The NServiceBus Scheduler is not recommended for most scenarios due to its limitations.
The NServiceBus Scheduler is a lightweight, non-durable API for scheduling tasks to execute at specified intervals. To leverage NServiceBus features such as built-in retries and error queue forwarding, scheduled tasks should only Send
or SendLocal
a single message to perform the actual work. For example, you might query a database for orders requiring action and emit individual messages for each order found.
The scheduler relies on delayed delivery. If delayed delivery fails, the scheduler is interrupted and a ScheduledTask
message is sent to the error queue. In this case, the scheduled task will stop executing unless the message is retried or the endpoint is restarted.
For requirements such as execution history, precise timing, or fully reliable scheduling, use dedicated scheduling technologies instead, such as:
- System.Threading.Timer: Built-in .NET timer for recurring tasks.
- NServiceBus Sagas: For workflows and business logic with timeouts.
- Quartz.NET: Advanced job scheduling. See the Quartz.NET Sample.
- Operating System Schedulers: Windows Task Scheduler or Linux cron jobs.
- Hangfire: Background job processing for .NET. See the Hangfire Sample.
How the scheduler works
The scheduler maintains a non-durable, in-memory dictionary of scheduled tasks per endpoint instance.

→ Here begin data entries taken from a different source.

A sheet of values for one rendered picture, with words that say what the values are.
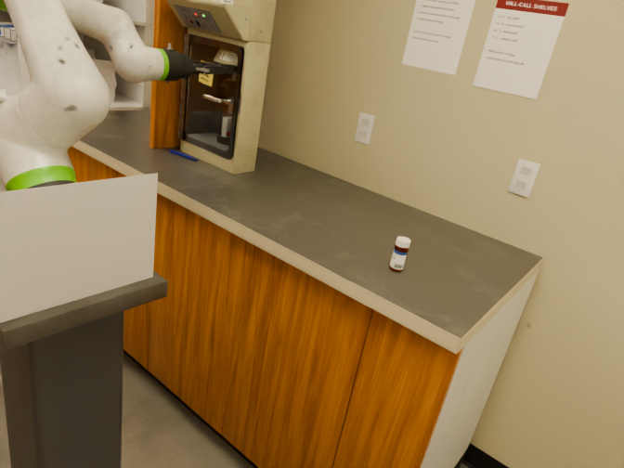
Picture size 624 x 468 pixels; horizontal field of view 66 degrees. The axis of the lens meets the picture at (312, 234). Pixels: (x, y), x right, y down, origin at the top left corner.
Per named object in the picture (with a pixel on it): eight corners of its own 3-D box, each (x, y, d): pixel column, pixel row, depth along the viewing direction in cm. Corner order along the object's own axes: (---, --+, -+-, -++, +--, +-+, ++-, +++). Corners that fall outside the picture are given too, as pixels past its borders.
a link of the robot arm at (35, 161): (42, 172, 88) (7, 80, 90) (-4, 208, 95) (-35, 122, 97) (100, 174, 100) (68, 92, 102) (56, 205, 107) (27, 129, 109)
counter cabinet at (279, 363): (154, 261, 300) (161, 116, 265) (460, 465, 193) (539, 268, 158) (42, 293, 249) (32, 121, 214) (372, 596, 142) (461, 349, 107)
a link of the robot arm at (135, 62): (118, 91, 137) (132, 63, 130) (98, 56, 139) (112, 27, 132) (160, 91, 147) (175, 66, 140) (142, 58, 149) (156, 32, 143)
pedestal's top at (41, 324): (5, 351, 83) (3, 331, 81) (-55, 272, 100) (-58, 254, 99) (167, 296, 106) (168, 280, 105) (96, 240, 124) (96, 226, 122)
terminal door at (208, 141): (181, 138, 194) (188, 32, 179) (232, 161, 178) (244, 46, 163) (179, 138, 194) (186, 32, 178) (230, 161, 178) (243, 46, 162)
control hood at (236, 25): (187, 27, 179) (189, -3, 175) (248, 41, 162) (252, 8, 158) (161, 23, 170) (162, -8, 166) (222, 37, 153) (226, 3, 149)
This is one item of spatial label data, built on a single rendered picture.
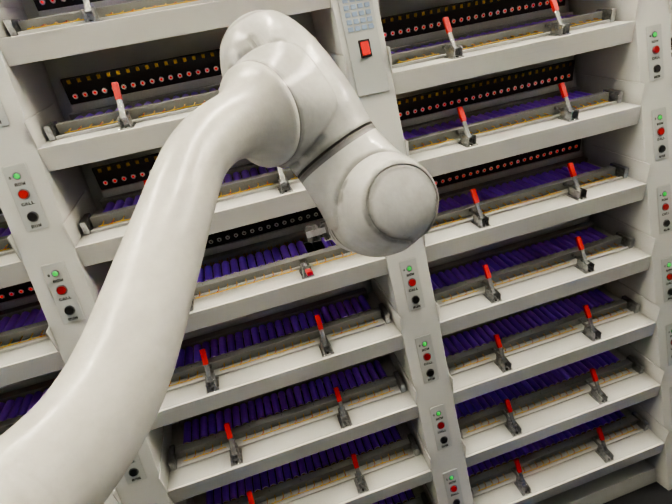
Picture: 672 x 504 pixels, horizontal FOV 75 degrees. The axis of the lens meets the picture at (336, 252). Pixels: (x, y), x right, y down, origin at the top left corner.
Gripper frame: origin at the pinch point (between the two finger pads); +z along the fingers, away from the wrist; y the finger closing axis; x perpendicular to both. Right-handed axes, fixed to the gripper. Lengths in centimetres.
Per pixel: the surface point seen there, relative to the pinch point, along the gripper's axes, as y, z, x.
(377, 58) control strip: -19.3, 6.7, -32.1
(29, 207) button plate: 53, 10, -19
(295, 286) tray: 8.7, 15.9, 9.1
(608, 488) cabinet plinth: -66, 38, 94
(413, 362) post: -13.9, 21.1, 34.7
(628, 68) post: -82, 13, -20
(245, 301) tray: 19.8, 16.0, 9.3
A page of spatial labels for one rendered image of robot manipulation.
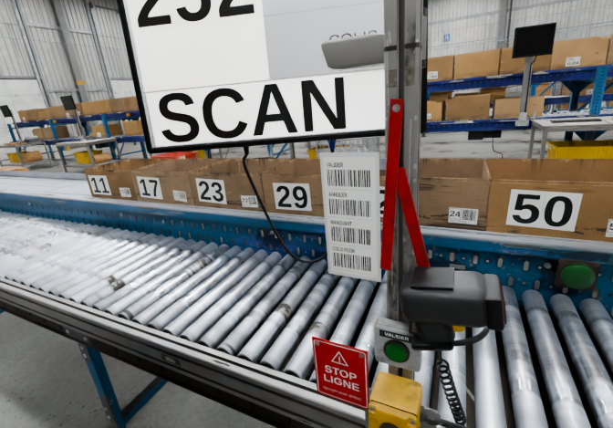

When a new task is scheduled:
- It receives a unique ID and is stored in the endpoint's in-memory dictionary.
- The ID is sent in a message to the timeout manager, which defers the message for the specified interval.
- When the interval elapses, the dispatcher returns the message to the endpoint, which uses the ID to fetch and execute the task.
Example usage
The following examples show how to schedule a task, with and without a name for logging purposes:
// To send a message every 5 minutes
await endpointInstance.ScheduleEvery(
timeSpan: TimeSpan.FromMinutes(5),
task: pipelineContext =>
{
// use the pipelineContext parameter to send messages
var message = new CallLegacySystem();
return pipelineContext.Send(message);
});
// Name a schedule task and invoke it every 5 minutes
await endpointInstance.ScheduleEvery(
timeSpan: TimeSpan.FromMinutes(5),
name: "MyCustomTask",
task: pipelineContext =>
{
log.Info("Custom Task executed");
return Task.CompletedTask;
});
When not to use the Scheduler
Consider alternatives if:
- The task includes branching or business logic (use a saga and saga timeouts).
- Polling can be replaced by publishing an event when a state transition occurs.
- You need features not supported by the Scheduler API, such as scaling out, canceling, or deleting scheduled tasks, or side-by-side deployments.
Current limitations
- The scheduler is non-durable. After a process restart, all scheduled tasks are recreated with new IDs. Tasks scheduled before the restart that arrive at the queue will not be found, though a log entry is written.
- Scheduled tasks cannot be canceled or modified after creation.
- The scheduler supports specifying a repeat interval, but not a specific execution time.
- Tasks are executed as part of the incoming message pipeline, with a maximum duration limited by the receive transaction timeout.
- If a task's execution time exceeds the configured interval, the same action may run concurrently. Non-thread-safe actions must handle synchronization, for example, using a semaphore.
- The scheduler's reliance on the queuing mechanism means there can be slight delays in task execution, especially in high-load systems or when using transports without native delayed delivery.
- The Scheduler API does not support scaling out the endpoint or side-by-side deployments. In scenarios with multiple endpoint instances (e.g., on the same machine with MSMQ or RabbitMQ), all instances share the same input queue. Since each endpoint maintains its own tasks in memory, a message dequeued by an endpoint instance that did not create the task will result in the task not being found.
This will result in the task not being executed but also not being rescheduled.
Exception handling
When an exception is thrown inside a schedule callback, the exception will be logged as an error and the endpoint will not shutdown.